• _Instructions to follow_: Images are to be dropped, and the rest of the data reproduced exactly.

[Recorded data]
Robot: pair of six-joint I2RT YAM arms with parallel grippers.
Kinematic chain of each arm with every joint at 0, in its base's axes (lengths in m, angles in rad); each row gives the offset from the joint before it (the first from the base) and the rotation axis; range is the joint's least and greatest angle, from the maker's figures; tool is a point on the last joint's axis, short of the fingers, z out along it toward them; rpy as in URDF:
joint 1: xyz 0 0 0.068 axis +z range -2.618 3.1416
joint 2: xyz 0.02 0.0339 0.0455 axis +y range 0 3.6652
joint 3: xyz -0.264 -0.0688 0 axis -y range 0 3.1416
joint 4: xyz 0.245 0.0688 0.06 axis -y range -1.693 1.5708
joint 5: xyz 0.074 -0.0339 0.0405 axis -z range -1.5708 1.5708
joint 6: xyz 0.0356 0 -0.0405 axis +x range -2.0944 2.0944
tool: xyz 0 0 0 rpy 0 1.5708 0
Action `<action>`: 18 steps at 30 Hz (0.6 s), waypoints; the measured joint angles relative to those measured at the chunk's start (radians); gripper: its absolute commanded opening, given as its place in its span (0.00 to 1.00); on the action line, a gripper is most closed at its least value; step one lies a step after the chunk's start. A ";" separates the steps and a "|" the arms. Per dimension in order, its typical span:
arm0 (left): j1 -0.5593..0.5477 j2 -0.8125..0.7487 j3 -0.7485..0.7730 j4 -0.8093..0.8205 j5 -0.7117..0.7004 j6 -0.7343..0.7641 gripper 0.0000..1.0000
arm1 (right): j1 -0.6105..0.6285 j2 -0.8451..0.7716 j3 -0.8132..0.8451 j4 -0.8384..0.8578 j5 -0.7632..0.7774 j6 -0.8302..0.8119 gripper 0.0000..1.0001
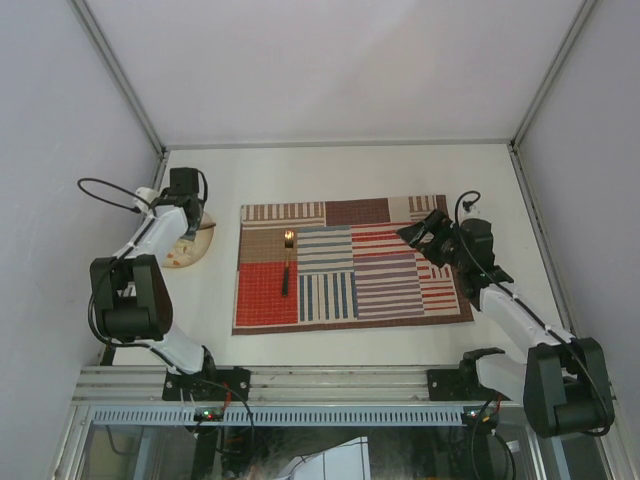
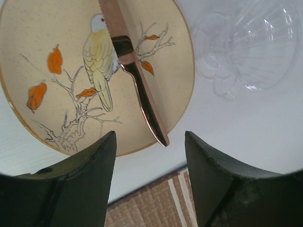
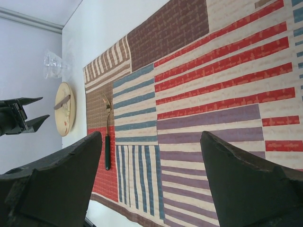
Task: Set the dinner table for one person
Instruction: Pick up the knife at the center of the board.
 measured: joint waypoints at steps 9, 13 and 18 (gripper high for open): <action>0.019 0.036 0.048 -0.056 -0.007 0.012 0.63 | -0.002 -0.032 -0.014 -0.001 -0.015 0.004 0.85; 0.020 0.081 0.067 -0.061 0.011 0.011 0.62 | -0.007 -0.048 -0.023 0.000 -0.018 0.004 0.85; 0.020 0.128 0.069 -0.074 0.023 0.005 0.61 | -0.012 -0.066 -0.044 -0.003 -0.026 0.008 0.85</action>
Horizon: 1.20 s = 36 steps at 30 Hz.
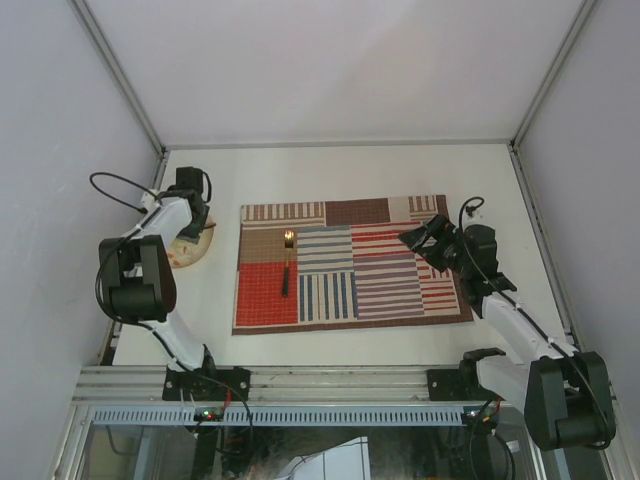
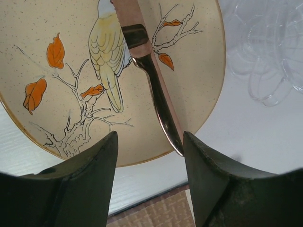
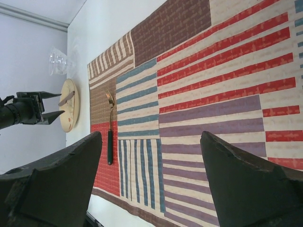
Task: Set the dinner table for one person
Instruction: Pick up the knife at the center of the board.
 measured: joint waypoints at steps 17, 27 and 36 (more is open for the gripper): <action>0.000 0.131 0.244 -0.149 -0.012 0.029 0.60 | -0.006 -0.050 -0.011 0.000 -0.019 0.026 0.85; -0.001 0.146 0.241 -0.185 -0.009 0.028 0.59 | -0.006 -0.063 -0.016 -0.002 -0.019 0.036 0.85; -0.005 0.169 0.241 -0.190 -0.005 0.028 0.58 | -0.006 -0.097 -0.018 -0.010 -0.018 0.037 0.85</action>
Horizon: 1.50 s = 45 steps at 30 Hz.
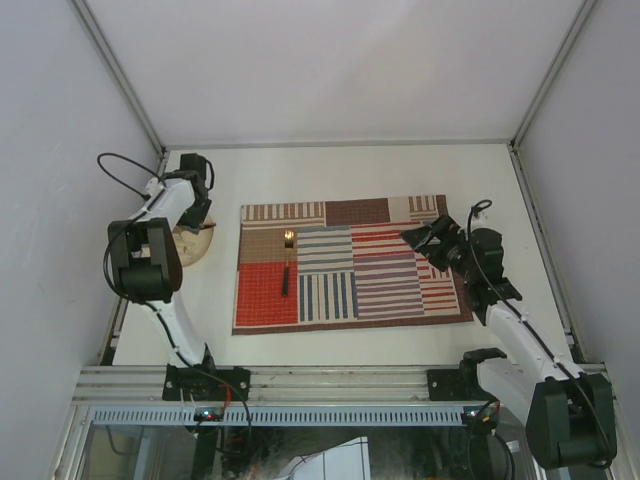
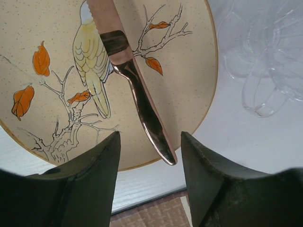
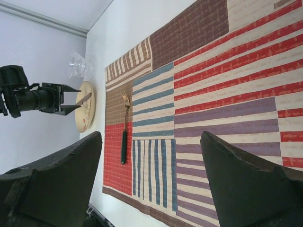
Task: Set the dinner table for one person
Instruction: Pick up the knife at the center of the board.
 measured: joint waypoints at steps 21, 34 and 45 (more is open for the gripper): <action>-0.002 0.119 0.126 -0.112 -0.005 0.009 0.57 | 0.000 -0.077 -0.005 -0.053 0.006 0.005 0.85; -0.003 0.146 0.134 -0.136 -0.003 0.016 0.57 | -0.001 -0.103 -0.012 -0.060 0.006 0.019 0.85; -0.003 0.192 0.161 -0.140 0.005 0.027 0.34 | -0.002 -0.137 -0.013 -0.075 0.008 0.024 0.85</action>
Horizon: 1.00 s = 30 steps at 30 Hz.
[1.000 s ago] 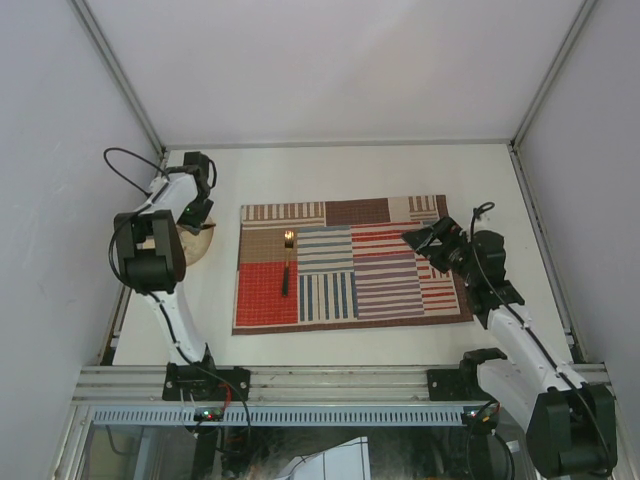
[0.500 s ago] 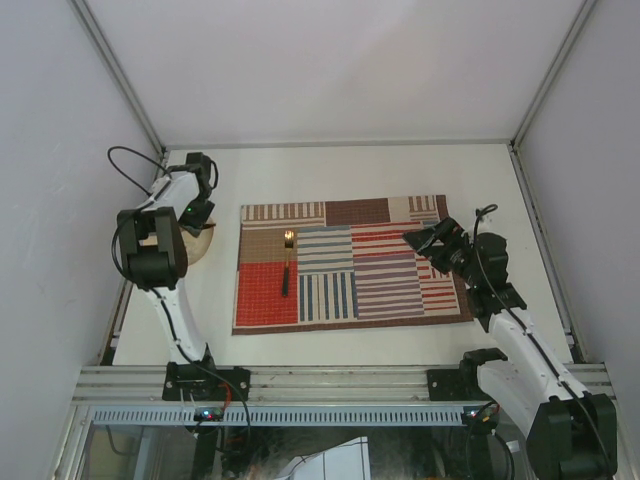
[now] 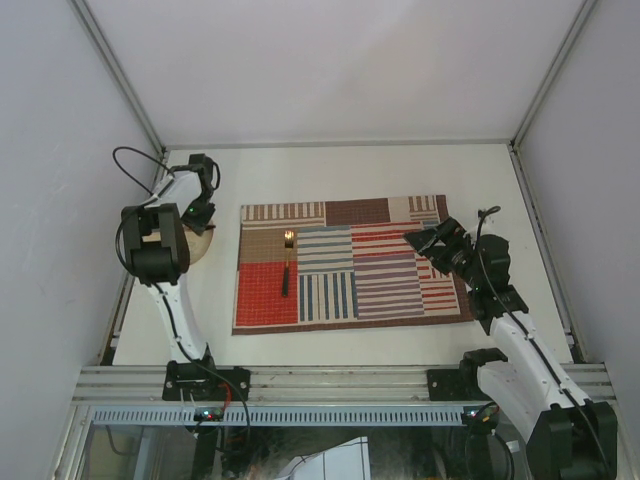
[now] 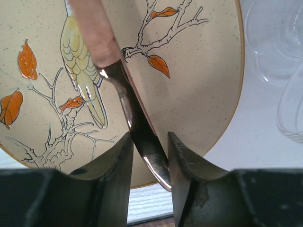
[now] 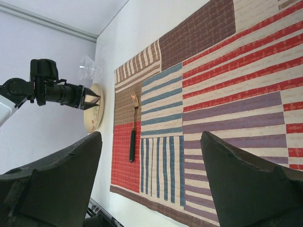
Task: Set the dinner table for one person
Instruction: Pick up the knife at the center of the board.
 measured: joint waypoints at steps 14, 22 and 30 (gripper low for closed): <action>-0.001 0.003 0.004 0.016 0.007 0.016 0.00 | -0.005 0.003 -0.010 -0.006 0.004 0.003 0.85; -0.013 -0.089 -0.131 0.074 0.003 0.015 0.00 | -0.005 0.014 -0.012 -0.006 0.005 0.003 0.85; -0.089 -0.267 -0.238 0.117 -0.071 0.033 0.00 | -0.005 0.016 -0.029 0.001 0.011 0.002 0.85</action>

• _Finished exercise_:
Robot: pair of six-joint I2RT YAM arms with parallel grippers.
Kinematic chain of each arm with every joint at 0, in its base's axes (lengths in m, angles in rad); each row gives the offset from the joint before it (the first from the base) and the rotation axis; range is the joint's least and greatest angle, from the maker's figures; tool is a point on the last joint's axis, short of the fingers, z out along it toward them; rpy as in URDF:
joint 1: xyz 0 0 0.068 axis +z range -2.618 3.1416
joint 2: xyz 0.02 0.0339 0.0455 axis +y range 0 3.6652
joint 3: xyz -0.264 -0.0688 0 axis -y range 0 3.1416
joint 4: xyz 0.245 0.0688 0.06 axis -y range -1.693 1.5708
joint 5: xyz 0.074 -0.0339 0.0405 axis -z range -1.5708 1.5708
joint 6: xyz 0.0356 0 -0.0405 axis +x range -2.0944 2.0944
tool: xyz 0 0 0 rpy 0 1.5708 0
Action `<action>`: 18 steps at 30 Hz (0.6 s), waypoints; the measured joint angles relative to those measured at the chunk's start (radians); gripper: its absolute commanded opening, given as its place in its span (0.00 to 1.00); on the action line, a gripper is most closed at its least value; step one lies a step after the chunk's start. A ";" separates the steps and a "|" the arms. Per dimension in order, its typical span:
arm0 (left): j1 -0.5593..0.5477 j2 -0.8125..0.7487 j3 -0.7485..0.7730 j4 -0.8093..0.8205 j5 -0.7117..0.7004 j6 -0.7343..0.7641 gripper 0.0000..1.0000
arm1 (right): j1 -0.6105..0.6285 j2 -0.8451..0.7716 j3 -0.8132..0.8451 j4 -0.8384..0.8578 j5 -0.7632..0.7774 j6 -0.8302..0.8119 gripper 0.0000..1.0001
Task: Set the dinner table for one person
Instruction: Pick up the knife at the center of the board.
 measured: joint waypoints at steps 9, 13 and 18 (gripper high for open): <action>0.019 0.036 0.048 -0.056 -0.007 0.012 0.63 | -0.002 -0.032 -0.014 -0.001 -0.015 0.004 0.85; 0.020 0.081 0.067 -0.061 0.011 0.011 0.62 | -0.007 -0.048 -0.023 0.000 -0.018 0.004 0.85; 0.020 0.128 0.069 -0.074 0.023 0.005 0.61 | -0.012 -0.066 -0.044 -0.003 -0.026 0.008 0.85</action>
Horizon: 1.20 s = 36 steps at 30 Hz.
Task: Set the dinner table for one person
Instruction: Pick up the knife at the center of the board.
 measured: joint waypoints at steps 17, 27 and 36 (more is open for the gripper): <action>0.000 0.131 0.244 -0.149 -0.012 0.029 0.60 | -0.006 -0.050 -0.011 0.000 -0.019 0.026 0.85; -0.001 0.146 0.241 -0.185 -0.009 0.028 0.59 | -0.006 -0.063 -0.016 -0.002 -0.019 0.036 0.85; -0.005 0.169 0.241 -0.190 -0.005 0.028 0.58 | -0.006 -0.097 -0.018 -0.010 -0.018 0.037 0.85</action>
Horizon: 1.50 s = 45 steps at 30 Hz.
Task: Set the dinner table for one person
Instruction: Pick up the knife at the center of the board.
 measured: joint waypoints at steps 21, 34 and 45 (more is open for the gripper): <action>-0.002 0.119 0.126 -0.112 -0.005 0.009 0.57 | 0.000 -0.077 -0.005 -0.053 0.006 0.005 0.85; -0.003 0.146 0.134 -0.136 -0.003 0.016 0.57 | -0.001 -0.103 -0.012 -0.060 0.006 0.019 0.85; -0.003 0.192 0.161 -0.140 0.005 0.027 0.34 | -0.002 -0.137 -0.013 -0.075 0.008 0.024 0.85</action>
Horizon: 1.00 s = 30 steps at 30 Hz.
[1.000 s ago] 
[0.500 s ago] 
[now] 
[now] 
[now] 
Task: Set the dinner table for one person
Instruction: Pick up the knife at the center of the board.
 measured: joint waypoints at steps 14, 22 and 30 (gripper low for closed): <action>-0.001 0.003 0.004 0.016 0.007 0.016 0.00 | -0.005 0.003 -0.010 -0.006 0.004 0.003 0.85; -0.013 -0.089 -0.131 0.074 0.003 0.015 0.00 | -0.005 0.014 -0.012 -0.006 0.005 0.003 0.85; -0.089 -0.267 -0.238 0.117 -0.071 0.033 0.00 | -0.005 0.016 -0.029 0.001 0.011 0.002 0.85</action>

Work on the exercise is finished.